29.1 Annual leave is provided for in the NES. Annual leave does not apply to casual employees. This clause supplements or deals with matters incidental to the NES provisions.

. . .

29.3 Definition of ordinary pay

For the purposes of payment of annual leave, an employee’s ordinary pay means remuneration for the employee’s normal weekly number of hours of work calculated at the ordinary time rate of pay and in addition will include:

(a) leading hand allowance;

(b) first aid allowance;

(c) penalty rates paid for shiftwork or rostered ordinary hours of work on Saturday and/or Sunday; and

(d) part-time allowance for part-time employees working shiftwork (Monday to Friday) or rostered ordinary hours on a Saturday and/or a Sunday.

29.4 Payment of annual leave

(a) The terms of the NES prescribe the basis for payment for annual leave, including payment for untaken leave upon the termination of employment. In addition to the terms of the NES, an employer is required to pay an additional leave loading of 17.5% calculated on an employee’s ordinary time rate of pay.

(b) Provided that where the employee would have received a saved or transitional rate of pay, or shift, weekend (Saturday or Sunday), or public holiday penalty payments according to the roster or projected roster, had the employee not been on leave during the relevant period, and such saved, transitional or penalty payments would have entitled to employee to a greater amount than the loading of 17.5% on the rates set out in clause 16—Minimum wages of this award, then such rates will be paid instead of the 17.5% loading.

. . .

29.7 Payment of accrued annual leave on termination

Where an employee is entitled to payment of untaken annual leave on termination of employment under the terms of the NES, the employer must also pay the employee a loading of 17.5% calculated on an employee’s ordinary time rate of pay.’

[54] Following the first exposure draft of the Cleaning Award published on 8 September 2017, an issue arose between Ai Group and United Voice about clause 25.3(c) of the draft, which concerned the payment of the annual leave loading of 17.5% when leave was taken. Clause 25.3 of this exposure draft provided:

‘25.3 Payment for annual leave

(a) For the purpose of calculating the amount that the employer is required by section 90 of the Act to pay an employee for a period of paid annual leave, the employee’s base rate of pay for the employee’s ordinary hours of work in the period must be taken to include any of the following that are payable to the employee:

(i) a leading hand allowance; and

(ii) a first aid allowance; and

(iii) penalty rates paid for shiftwork or rostered ordinary hours of work on a Saturday or Sunday; and

(iv) a part-time allowance for part-time employees working shiftwork (Monday to Friday) or rostered ordinary hours on a Saturday or a Sunday.

(b) The employer must pay an employee for the employee’s ordinary hours of work in a period of paid annual leave an additional payment that is the greater of the following amounts:

(i) 17.5% of the employee’s ordinary hourly rate (that is the employee’s rate of pay for ordinary hours of work not including any shift, weekend or public holiday penalties);

(ii) the shift, weekend or public holiday penalty rates that the employee would have received for ordinary hours of work for which the employee would have been rostered in the period had the employee not been on leave.

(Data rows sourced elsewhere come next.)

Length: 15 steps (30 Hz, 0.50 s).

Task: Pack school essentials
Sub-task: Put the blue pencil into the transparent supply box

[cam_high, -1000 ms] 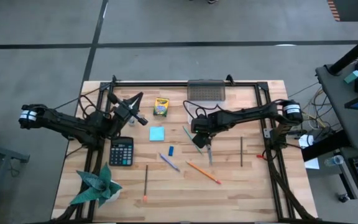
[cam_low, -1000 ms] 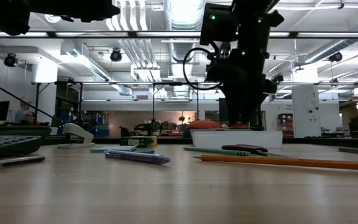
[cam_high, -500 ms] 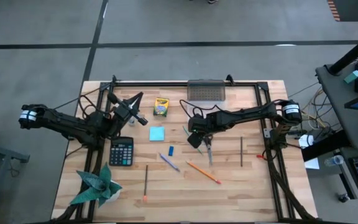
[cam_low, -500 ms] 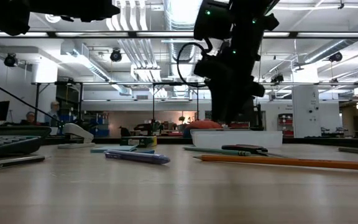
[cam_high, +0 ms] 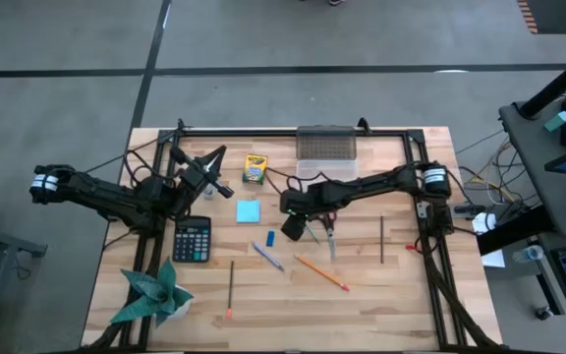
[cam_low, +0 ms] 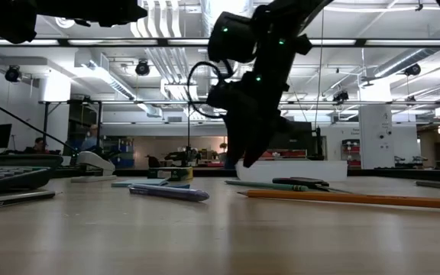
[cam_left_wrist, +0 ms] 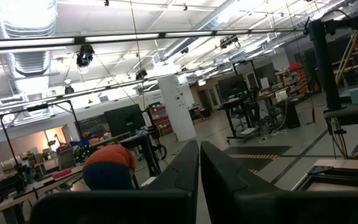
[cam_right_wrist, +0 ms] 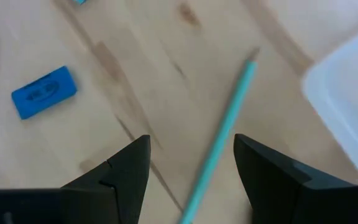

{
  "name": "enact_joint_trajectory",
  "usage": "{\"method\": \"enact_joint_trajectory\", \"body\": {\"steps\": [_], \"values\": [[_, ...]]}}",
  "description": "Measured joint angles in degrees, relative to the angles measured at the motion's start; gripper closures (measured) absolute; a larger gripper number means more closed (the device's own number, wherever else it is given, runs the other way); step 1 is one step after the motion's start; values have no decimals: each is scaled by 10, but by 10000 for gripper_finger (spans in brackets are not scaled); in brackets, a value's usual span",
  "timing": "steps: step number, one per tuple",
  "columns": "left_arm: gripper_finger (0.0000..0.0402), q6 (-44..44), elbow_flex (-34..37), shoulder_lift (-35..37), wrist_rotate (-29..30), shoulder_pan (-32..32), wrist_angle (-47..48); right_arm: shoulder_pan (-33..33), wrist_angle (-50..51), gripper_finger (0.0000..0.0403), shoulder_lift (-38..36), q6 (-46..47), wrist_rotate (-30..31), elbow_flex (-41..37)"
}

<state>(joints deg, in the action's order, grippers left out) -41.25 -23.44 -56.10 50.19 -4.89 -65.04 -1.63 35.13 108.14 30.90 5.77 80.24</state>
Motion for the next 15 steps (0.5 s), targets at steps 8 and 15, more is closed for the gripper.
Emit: {"method": "enact_joint_trajectory", "body": {"steps": [8, 15], "values": [[402, 0, 0, 0, 0, 0, 0, -2, 83, 184, 56, -9, 3, 56], [402, 0, 0, 0, 0, 0, 0, -1, 77, 189, 71, -16, 2, 56]]}}
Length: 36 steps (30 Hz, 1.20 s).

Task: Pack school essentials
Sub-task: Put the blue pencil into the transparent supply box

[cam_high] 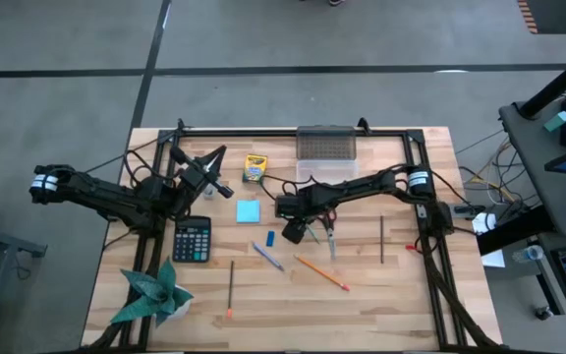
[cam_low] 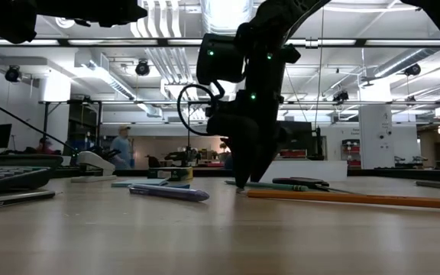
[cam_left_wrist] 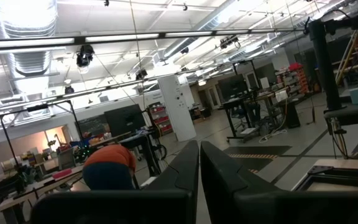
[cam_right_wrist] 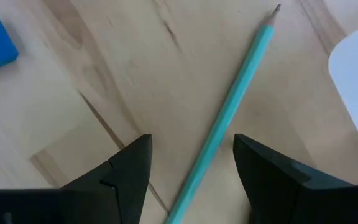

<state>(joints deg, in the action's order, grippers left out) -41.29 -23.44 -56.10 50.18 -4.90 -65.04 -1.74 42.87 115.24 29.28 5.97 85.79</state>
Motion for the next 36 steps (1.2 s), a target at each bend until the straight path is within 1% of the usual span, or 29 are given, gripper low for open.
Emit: {"method": "enact_joint_trajectory", "body": {"steps": [2, 5, 13, 18, 28, 36], "values": [[402, 0, 0, 0, 0, 0, 0, 0, -4, 199, 0, -1, 0, -1], [402, 0, 0, 0, 0, 0, 0, 0, -10, 226, -2, -1, -2, -1], [402, 0, 0, 0, 0, 0, 0, 1, -24, 332, -1, -4, -6, -6], [402, 1, 0, 0, 0, 0, 0, 1, -33, 385, -1, -4, -5, -7], [402, 1, 0, 0, 0, 0, 0, 3, -48, 389, -5, -5, -3, -1], [402, 1, 0, 0, 0, 0, 0, 3, -39, 390, -59, -32, -15, 0]]}}
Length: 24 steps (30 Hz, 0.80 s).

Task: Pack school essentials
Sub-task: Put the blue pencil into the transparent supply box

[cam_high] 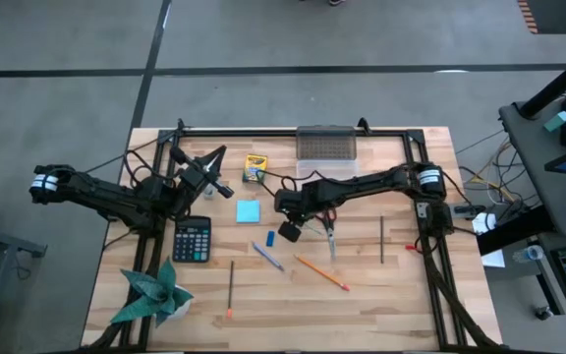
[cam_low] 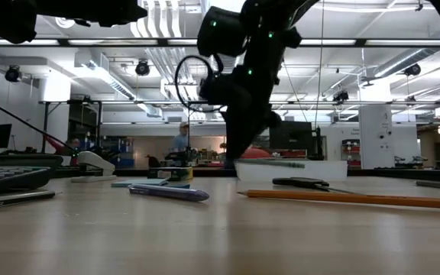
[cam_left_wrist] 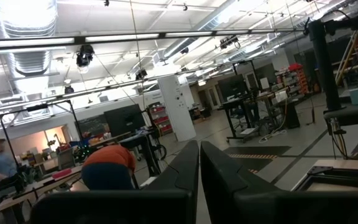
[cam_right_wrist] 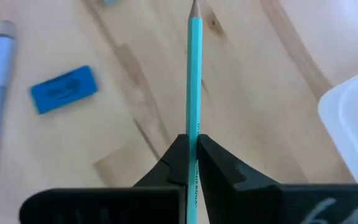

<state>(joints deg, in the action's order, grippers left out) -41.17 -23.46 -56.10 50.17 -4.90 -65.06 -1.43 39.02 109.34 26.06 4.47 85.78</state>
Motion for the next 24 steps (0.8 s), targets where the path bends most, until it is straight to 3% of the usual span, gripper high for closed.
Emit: {"method": "enact_joint_trajectory", "body": {"steps": [8, 17, 24], "values": [[402, 0, 0, 0, 0, 0, 0, -4, 41, 390, -65, -88, -1, 0], [402, 0, 0, 0, 0, 0, 0, -40, 131, 390, -111, -342, 1, 0], [402, 0, 0, 0, 0, 0, 0, -87, 138, 390, -111, -493, 1, -2]]}}
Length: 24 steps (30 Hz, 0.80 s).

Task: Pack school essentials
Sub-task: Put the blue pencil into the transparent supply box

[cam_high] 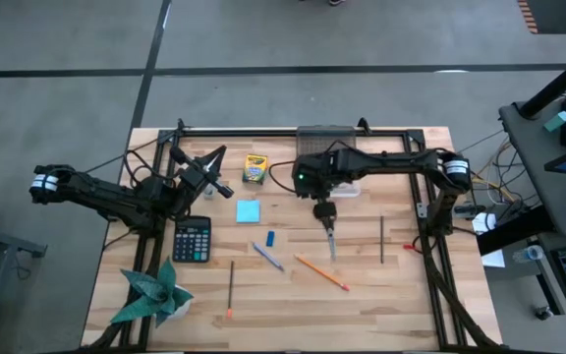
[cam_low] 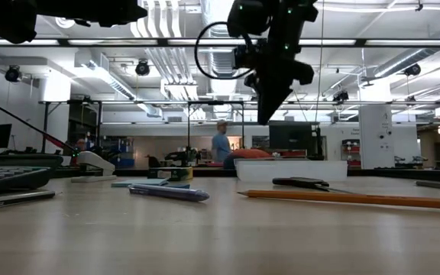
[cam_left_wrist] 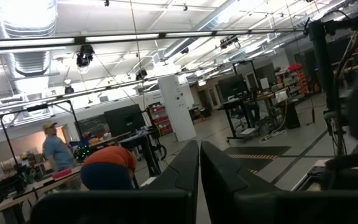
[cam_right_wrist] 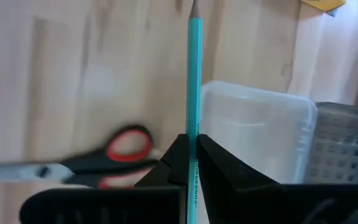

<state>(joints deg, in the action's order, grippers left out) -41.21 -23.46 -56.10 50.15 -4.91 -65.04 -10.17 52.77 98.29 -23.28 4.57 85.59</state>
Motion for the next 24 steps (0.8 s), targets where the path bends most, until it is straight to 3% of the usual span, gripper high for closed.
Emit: {"method": "enact_joint_trajectory", "body": {"steps": [9, 17, 24], "values": [[402, -1, 0, 0, 0, 0, 0, -68, -15, 395, -14, -38, -2, -49], [402, -1, 0, 0, 0, 0, 0, -125, -128, 396, -47, -71, -6, -144], [402, -1, 0, 0, 0, 0, 0, -141, -202, 395, -46, -91, -6, -172]]}}
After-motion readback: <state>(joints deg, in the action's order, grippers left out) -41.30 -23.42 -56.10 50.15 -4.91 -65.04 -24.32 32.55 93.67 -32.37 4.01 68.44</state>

(c) Clause 25.3 also applies in calculating the amount payable to an employee by the employer for a period of untaken paid annual leave when the employment of the employee ends.’

[55] Ai Group contended that the award currently only required that the loading be paid on annual leave payable on termination of employment and not any higher shift loading, and that clause 25.3(c) needed to be amended to reflect this. 15 United Voice’s position was that clause 25.3 of the exposure draft reduced the entitlements of employees because, under clause 29.7 of the Cleaning Award, the loading was payable on the ‘ordinary time rate of pay’, which was defined to include penalty rates for shift work. 16

[56] There were subsequently a number of conferences to resolve these issues, and further submissions were filed. It is not necessary to recount the entire procedural history, except to say that we expressed the following provisional views about the issue in our decision of 8 November 2018 17 (November 2018 Decision):

‘[54] It appears from the foregoing that it is common ground between the parties that the revised PLED should only provide that an employee receives either the relevant penalties (ie penalty rates for shiftwork or weekend work) or the 17.5% loading, but not both. Further, United Voice does not believe that the current award entitles an employee to be paid the relevant shift, weekend or public holiday payments twice in relation to a period of leave.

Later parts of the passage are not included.